L'usage de ces éléments subjectifs ou métaphoriques reste rare, la majorité des séquences étant axée sur du concret. Dès la première séquence d'action (le premier Jeu), le lecteur comprend que Ranson et Wagner ont conçu la narration de telle sorte à composer un rythme de lecture particulier. Une bande de 3 cases joue sur la similitude des formes entre la pleine lune, le cadran rond d'un réveil, et le cadran rond d'un ancien modèle de téléphone. La case en dessous permet de constater la solitude du corps de ferme et la relative obscurité de la nuit éclairée par la lune. Loin de montrer des prouesses exceptionnelles, ou une violence séduisante, les pages suivantes montrent l'aspect prosaïque du duel qui s'engage, et les tâtonnements des 2 opposants, l'un cherchant avec précaution sa proie, l'autre profitant de l'avantage que lui donne la connaissance des lieux. Il n'y a pas de glorification de la violence, ou de voyeurisme sadique. Il y a juste une description factuelle et savamment composée.

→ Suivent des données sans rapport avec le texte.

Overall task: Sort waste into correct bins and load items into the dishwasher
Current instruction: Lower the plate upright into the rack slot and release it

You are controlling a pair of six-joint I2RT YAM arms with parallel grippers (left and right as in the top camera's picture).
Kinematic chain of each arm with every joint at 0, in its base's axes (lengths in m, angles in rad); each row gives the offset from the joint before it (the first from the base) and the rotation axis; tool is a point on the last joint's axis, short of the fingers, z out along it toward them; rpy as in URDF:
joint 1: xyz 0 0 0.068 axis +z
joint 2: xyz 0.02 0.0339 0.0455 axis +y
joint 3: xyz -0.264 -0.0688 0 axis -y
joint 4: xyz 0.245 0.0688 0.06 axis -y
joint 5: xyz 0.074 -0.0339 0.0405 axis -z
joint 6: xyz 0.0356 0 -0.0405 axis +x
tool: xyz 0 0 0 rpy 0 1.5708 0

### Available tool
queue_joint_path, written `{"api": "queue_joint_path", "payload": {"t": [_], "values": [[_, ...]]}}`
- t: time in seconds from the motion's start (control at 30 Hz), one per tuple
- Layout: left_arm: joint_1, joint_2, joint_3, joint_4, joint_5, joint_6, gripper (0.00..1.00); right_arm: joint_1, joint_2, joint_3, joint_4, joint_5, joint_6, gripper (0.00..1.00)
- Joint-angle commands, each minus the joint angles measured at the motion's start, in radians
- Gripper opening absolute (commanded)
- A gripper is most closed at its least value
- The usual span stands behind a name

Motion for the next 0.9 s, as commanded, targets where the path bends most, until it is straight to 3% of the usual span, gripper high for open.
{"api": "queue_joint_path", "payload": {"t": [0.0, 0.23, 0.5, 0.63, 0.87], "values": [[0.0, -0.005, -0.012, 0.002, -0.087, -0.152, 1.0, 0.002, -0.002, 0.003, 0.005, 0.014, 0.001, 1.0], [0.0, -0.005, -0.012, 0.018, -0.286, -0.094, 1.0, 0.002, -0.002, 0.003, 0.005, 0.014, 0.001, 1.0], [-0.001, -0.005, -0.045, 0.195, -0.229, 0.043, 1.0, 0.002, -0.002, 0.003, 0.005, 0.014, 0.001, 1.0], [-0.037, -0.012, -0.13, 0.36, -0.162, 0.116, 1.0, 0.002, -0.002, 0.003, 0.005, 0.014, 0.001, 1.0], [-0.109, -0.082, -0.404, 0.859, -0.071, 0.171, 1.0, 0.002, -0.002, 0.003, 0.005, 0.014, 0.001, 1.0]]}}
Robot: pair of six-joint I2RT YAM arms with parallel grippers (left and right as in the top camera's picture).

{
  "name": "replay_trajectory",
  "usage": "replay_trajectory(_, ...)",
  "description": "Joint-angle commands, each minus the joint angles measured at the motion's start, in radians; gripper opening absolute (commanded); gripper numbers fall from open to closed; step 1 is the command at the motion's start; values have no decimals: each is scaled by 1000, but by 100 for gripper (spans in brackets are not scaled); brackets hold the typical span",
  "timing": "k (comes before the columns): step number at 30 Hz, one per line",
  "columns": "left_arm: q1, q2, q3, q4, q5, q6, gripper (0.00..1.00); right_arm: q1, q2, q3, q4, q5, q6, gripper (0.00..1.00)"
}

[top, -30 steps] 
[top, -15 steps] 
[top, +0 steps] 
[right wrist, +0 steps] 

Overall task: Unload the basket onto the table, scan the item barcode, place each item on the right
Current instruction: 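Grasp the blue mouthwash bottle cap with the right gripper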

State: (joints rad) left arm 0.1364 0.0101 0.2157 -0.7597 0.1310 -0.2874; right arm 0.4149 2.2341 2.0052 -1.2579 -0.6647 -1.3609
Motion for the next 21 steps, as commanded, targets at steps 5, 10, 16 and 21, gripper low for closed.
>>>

Arthur Ranson utilise les aplats de noir avec adresse, il renforce chaque surface avec une texture à base d'une myriade de petits traits secs, et il choisit avec soin chaque accessoire pour rendre l'authenticité de cette ferme.
Avec ce premier tome, le lecteur découvre un personnage principal exerçant le métier de tueur à gages (button man) dans des conditions jamais exposées, qui se retrouve à participer à des Jeux (de type duel organisé) pour le bon plaisir de commanditaires anonymes, permettant de gagner des sommes faramineuses. L'intrigue globale est assez mince, mais la sophistication de la narration positionne le lecteur au plus près d'Harry Exton, tout en lui laissant la latitude pour effectuer ses propres observations. Plus qu'une simple intrigue policière ou un thriller, il s'agit d'une expérience sensorielle peu commune.